- [Task brief]: Return each line of the records below in which the string "trace" turns up.

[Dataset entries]
....
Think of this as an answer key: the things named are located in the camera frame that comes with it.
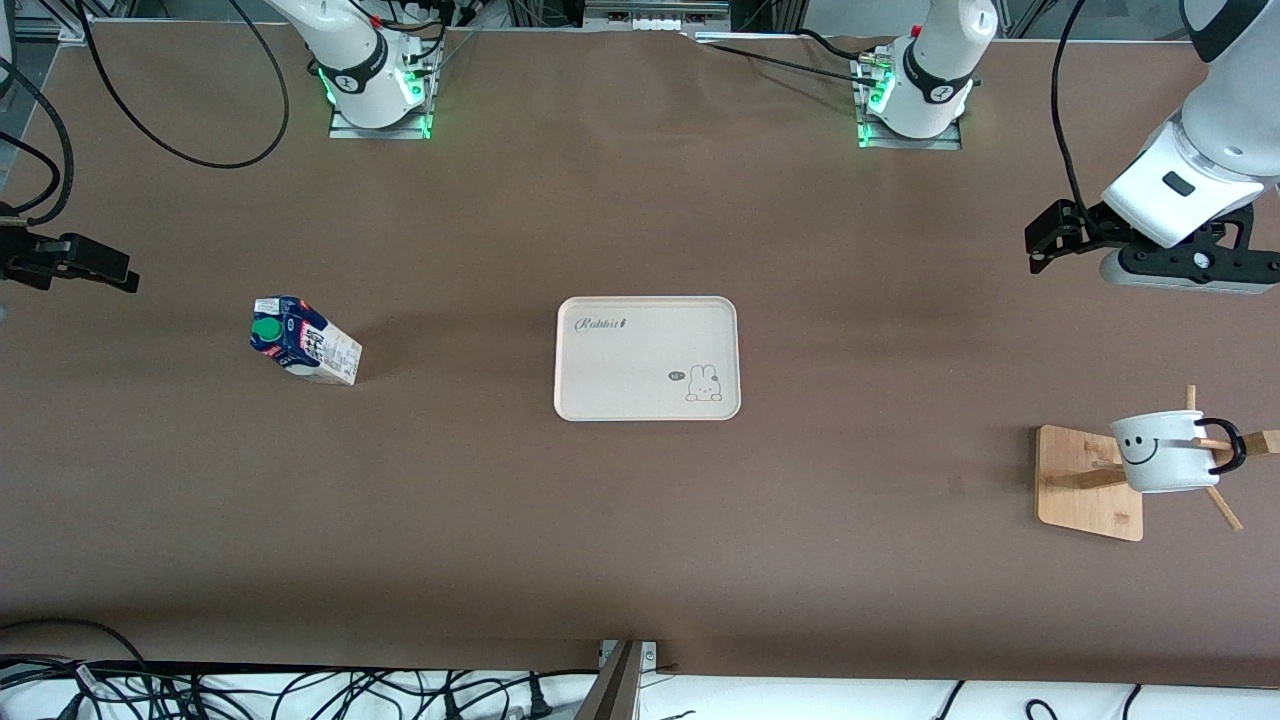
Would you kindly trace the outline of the white smiley cup black handle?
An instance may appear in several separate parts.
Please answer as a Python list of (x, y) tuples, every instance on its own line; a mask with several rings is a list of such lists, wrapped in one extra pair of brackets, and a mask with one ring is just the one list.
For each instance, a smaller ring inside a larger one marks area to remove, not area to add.
[[(1196, 445), (1210, 427), (1226, 436), (1226, 457)], [(1148, 413), (1110, 424), (1128, 484), (1144, 495), (1164, 495), (1215, 487), (1220, 477), (1240, 469), (1248, 459), (1235, 424), (1198, 410)]]

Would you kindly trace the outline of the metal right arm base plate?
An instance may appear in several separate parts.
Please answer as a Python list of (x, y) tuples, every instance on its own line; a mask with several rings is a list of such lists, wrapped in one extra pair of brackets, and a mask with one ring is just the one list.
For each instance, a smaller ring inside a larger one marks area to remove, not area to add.
[(333, 106), (333, 138), (419, 140), (431, 136), (440, 50), (412, 35), (384, 32), (362, 64), (319, 76)]

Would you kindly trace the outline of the wooden mug tree stand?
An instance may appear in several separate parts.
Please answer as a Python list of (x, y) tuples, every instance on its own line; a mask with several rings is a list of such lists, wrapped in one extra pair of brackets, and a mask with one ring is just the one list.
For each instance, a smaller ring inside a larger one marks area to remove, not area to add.
[[(1202, 411), (1197, 406), (1194, 384), (1187, 386), (1185, 406), (1178, 410)], [(1210, 427), (1207, 432), (1210, 437), (1198, 439), (1196, 445), (1212, 448), (1217, 459), (1224, 460), (1226, 436), (1217, 427)], [(1280, 457), (1280, 429), (1240, 433), (1248, 450), (1245, 462)], [(1143, 539), (1143, 498), (1147, 495), (1128, 484), (1111, 430), (1101, 434), (1042, 425), (1034, 432), (1033, 459), (1036, 518), (1039, 521), (1115, 541)], [(1243, 530), (1243, 523), (1222, 497), (1219, 483), (1208, 489), (1185, 492), (1207, 495), (1225, 523), (1234, 532)]]

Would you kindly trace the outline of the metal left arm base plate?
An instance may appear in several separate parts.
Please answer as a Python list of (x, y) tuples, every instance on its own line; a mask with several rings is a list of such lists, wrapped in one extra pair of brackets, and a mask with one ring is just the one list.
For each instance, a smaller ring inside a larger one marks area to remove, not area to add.
[(899, 82), (890, 69), (887, 56), (861, 53), (849, 63), (855, 79), (872, 79), (873, 85), (854, 83), (855, 119), (858, 124), (858, 145), (863, 149), (910, 149), (952, 151), (963, 147), (963, 133), (959, 115), (952, 115), (946, 128), (928, 138), (913, 138), (892, 129), (883, 117), (874, 113), (897, 88)]

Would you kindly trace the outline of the beige rabbit print tray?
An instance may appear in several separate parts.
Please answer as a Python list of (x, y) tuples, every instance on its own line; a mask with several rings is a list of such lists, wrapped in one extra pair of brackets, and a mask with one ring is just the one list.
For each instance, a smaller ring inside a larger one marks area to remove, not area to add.
[(742, 404), (735, 305), (721, 296), (564, 300), (553, 405), (567, 421), (724, 421)]

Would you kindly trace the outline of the blue white milk carton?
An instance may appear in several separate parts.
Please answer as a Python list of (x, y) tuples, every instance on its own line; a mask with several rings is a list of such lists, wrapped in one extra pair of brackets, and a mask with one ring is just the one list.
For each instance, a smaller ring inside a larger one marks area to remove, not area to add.
[(292, 375), (355, 386), (364, 347), (312, 305), (289, 295), (253, 302), (250, 343)]

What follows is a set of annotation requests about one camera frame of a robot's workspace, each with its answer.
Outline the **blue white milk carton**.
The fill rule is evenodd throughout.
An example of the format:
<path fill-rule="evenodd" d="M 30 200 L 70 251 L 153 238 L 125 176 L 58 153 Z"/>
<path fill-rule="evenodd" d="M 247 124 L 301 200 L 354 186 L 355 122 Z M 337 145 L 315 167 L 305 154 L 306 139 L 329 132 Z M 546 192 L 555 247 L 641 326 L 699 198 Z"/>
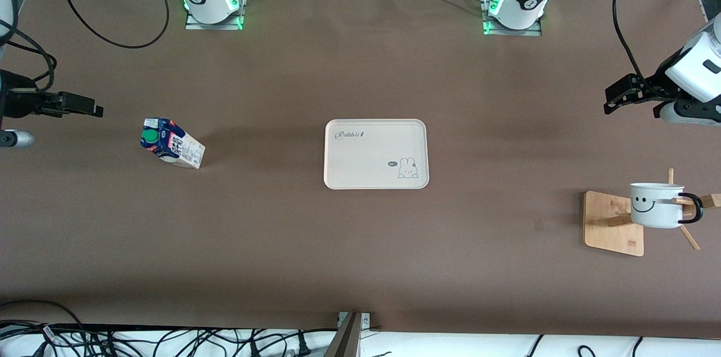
....
- [Result for this exercise]:
Would you kindly trace the outline of the white smiley cup black handle?
Would you kindly trace the outline of the metal right arm base plate?
Would you kindly trace the outline of the wooden mug tree stand?
Would you kindly trace the outline of the metal left arm base plate?
Would you kindly trace the outline of the beige rabbit print tray?
Would you kindly trace the outline of the blue white milk carton?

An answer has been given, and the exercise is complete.